1.1 HORTONWORKS DATAFLOW (HDF™)

HDF makes streaming analytics faster and easier, by enabling accelerated data collection, curation, analysis and delivery in real-time, on-premises or in the cloud through an integrated solution with Apache NiFi, Kafka and Storm.

1.2 What is Apache NiFi

A real-time integrated data logistics and simple event processing platform
Apache NiFi automates the movement of data between disparate data sources and systems, making data ingestion fast, easy and secure.
Apache NiFi Expression Language Guide

1.3 What is Elasticsearch

A Open Source, Distributed, RESTful Search Engine which same as Apache Solr.

1.4 Background

This project named HDF-experimentations, the goal is to understand how Apache NiFi works and how we can use it in production with large data. Get data from PostgreSQL and put them into Elasticsearch. We want to compare the performance of Apache Nifi with the performance of Apache Camel.

The official site of Apache Nifi has 2 releases version: 1.0.0 and 0.7.1, Hortonworks has a version named HDF 2.0 include Apache NiFi 1.0.0 and it is OpenSource., so we will use HDF 2.0 by default.

2. Environnement

  • Ubuntu 16.04 (X64)
  • java version "1.8.0_111"
  • HDF 2.1.1 (nifi-1.1.0.2.1.1.0-2), HDF released a new version on 19/12/2016.
  • Elasticsearch 2.4.1 (Kopf plugin)
  • Kibana 4.6.2 (Sense plugin)

2.1 Installation HDF 2.0 (Standalone)

wget http://public-repo-1.hortonworks.com/HDF/2.0.0.0/HDF-2.0.0.0-579.tar.gz
tar -xvf HDF-2.0.0.0-579.tar.gz
cp -r HDF-2.0.0.0-579 your/path
# add path
echo "PATH=`your/path`/HDF-2.0.0.0-579/nifi/bin:$PATH" > ~/.bashrc
# reload path
source  ~/.bashrc

Using this command nifi.sh start to execute program, we could access webUI via browser http://localhost:8080/nifi

2.2 Installation ElasticSearch

wget https://download.elastic.co/elasticsearch/release/org/elasticsearch/distribution/zip/elasticsearch/2.4.1/elasticsearch-2.4.1.zip
unzip elasticsearch-2.4.1.zip
cp -r   elasticsearch-2.4.1 your/path
# add path
echo "PATH=`your/path`/elasticsearch-2.4.1/bin:$PATH" > ~/.bashrc
# reload path
source  ~/.bashrc

Run bin/elasticsearch on Unix or bin\elasticsearch.bat on Windows then run curl -X GET http://localhost:9200/
If you see these messages, it means that Elasticsearch installed with success.

2.2.1 Kopf plugin for ElasticSearch

Kopf is a simple web administration tool for elasticsearch written in JavaScript + AngularJS + jQuery + Twitter bootstrap.

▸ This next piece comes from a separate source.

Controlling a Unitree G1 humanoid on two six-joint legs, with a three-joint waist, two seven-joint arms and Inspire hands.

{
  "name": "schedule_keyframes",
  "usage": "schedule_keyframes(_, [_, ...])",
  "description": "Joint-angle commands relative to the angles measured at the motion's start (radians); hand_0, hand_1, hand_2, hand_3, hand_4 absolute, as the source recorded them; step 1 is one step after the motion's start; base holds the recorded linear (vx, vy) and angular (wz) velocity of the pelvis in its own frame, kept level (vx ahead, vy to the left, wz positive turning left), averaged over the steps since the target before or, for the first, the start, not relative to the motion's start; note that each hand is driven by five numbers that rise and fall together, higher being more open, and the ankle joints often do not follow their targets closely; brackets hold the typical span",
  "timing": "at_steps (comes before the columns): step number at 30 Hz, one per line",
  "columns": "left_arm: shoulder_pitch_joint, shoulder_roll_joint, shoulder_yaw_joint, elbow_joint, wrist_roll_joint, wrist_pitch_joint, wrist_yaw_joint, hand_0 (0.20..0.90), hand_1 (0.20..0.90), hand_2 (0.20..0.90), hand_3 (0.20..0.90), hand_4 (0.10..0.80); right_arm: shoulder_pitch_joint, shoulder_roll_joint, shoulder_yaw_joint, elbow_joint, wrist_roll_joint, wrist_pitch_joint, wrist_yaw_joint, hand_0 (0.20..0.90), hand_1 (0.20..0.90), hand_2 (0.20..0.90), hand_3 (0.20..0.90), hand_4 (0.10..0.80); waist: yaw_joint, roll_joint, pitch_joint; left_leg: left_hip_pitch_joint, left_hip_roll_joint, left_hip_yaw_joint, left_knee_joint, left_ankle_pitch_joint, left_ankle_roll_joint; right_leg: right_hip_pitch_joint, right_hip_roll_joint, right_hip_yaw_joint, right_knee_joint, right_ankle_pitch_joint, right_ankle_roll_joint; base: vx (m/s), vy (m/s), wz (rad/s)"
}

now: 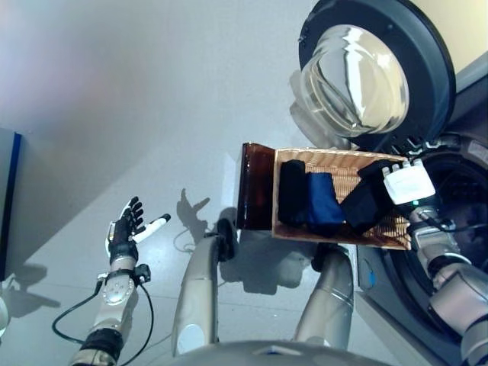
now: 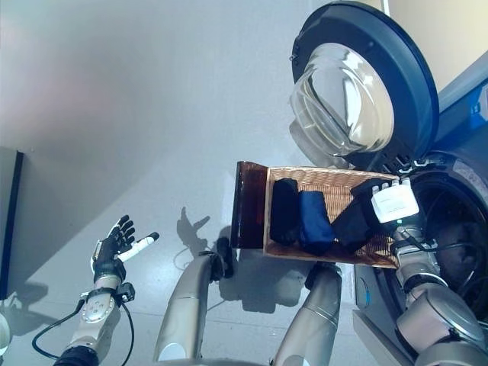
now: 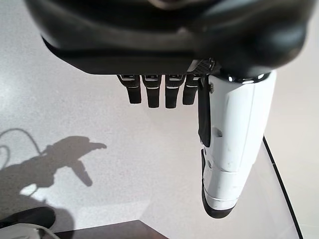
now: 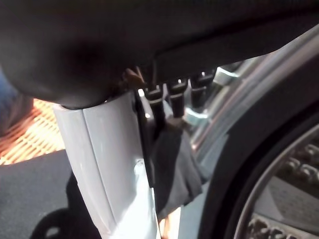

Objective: Pick up the clothes and place them into the washing machine

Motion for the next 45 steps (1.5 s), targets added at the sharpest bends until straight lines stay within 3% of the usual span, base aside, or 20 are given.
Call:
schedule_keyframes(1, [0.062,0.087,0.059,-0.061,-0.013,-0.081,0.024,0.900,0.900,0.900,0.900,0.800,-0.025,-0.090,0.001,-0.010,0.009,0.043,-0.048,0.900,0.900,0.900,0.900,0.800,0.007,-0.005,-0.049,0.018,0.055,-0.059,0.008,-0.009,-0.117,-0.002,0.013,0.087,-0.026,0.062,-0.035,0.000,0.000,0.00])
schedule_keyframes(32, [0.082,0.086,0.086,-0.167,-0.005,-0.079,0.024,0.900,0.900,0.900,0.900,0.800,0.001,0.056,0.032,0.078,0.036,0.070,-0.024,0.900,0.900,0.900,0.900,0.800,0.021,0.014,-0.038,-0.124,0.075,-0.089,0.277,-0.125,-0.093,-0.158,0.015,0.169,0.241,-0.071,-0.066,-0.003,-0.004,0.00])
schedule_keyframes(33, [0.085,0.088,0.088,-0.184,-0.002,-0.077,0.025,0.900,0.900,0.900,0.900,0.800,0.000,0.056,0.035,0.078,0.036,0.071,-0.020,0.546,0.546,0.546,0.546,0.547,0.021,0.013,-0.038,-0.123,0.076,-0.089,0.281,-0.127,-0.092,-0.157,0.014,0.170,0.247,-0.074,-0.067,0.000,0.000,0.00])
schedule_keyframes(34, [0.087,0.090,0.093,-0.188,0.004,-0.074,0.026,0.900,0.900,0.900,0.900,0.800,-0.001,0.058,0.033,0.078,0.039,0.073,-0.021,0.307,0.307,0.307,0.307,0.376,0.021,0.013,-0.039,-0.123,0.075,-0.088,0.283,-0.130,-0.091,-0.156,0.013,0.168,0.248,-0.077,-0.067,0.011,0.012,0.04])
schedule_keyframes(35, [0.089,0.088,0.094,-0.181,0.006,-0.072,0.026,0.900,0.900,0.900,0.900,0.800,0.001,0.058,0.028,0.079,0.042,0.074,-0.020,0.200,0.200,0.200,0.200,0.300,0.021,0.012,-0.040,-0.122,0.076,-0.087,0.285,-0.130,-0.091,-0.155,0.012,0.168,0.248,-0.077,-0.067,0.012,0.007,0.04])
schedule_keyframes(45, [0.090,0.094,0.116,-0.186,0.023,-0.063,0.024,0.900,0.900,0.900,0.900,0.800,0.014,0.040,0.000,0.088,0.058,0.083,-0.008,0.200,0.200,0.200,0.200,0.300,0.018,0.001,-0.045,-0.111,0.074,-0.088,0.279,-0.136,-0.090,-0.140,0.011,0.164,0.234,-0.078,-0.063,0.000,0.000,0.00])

Ref Github elasticsearch-kopf

Run this command,

plugin install lmenezes/elasticsearch-kopf/2.0

Point your browser at http://localhost:9200/_plugin/kopf/

2.3 Installation Kibana

wget https://download.elastic.co/kibana/kibana/kibana-4.6.2-linux-x86_64.tar.gz
tar -xvf kibana-4.6.2-linux-x86_64.tar.gz
cp -r kibana-4.6.2-linux-x86_64 your/path
# add path
echo "PATH=`your/path`/kibana-4.6.2-linux-x86_64/bin:$PATH" > ~/.bashrc
# reload path
source  ~/.bashrc

Open config/kibana.yml in an editor, set the elasticsearch.url to point at your Elasticsearch instance.

Point your browser at http://localhost:5601 , you could see the web ui.

2.3.1 Sense plugin for Kibana

Sense is a handy console for interacting with the REST API of Elasticsearch.

kibana plugin --install elastic/sense

2.4 Put the data in ElasticSearch/Apache Solr using Twitter API

  • MyElasticSolr.xml
  • MyTwitterTemplate.xml

2.4.1 Geo Map(Kibana)

We could format the Input JSON, using JoltTransformJSON. More informations about JOLT. There is a demo available at jolt-demo.appspot.com. You can paste in JSON input data and a Spec, and it will post the data to server and run the transform.

  • latitude: -90 ~ 90
  • longitude: -180 ~ 180

Warning: In elasticSearch an array representation with [lon,lat], NOT [lat,lon].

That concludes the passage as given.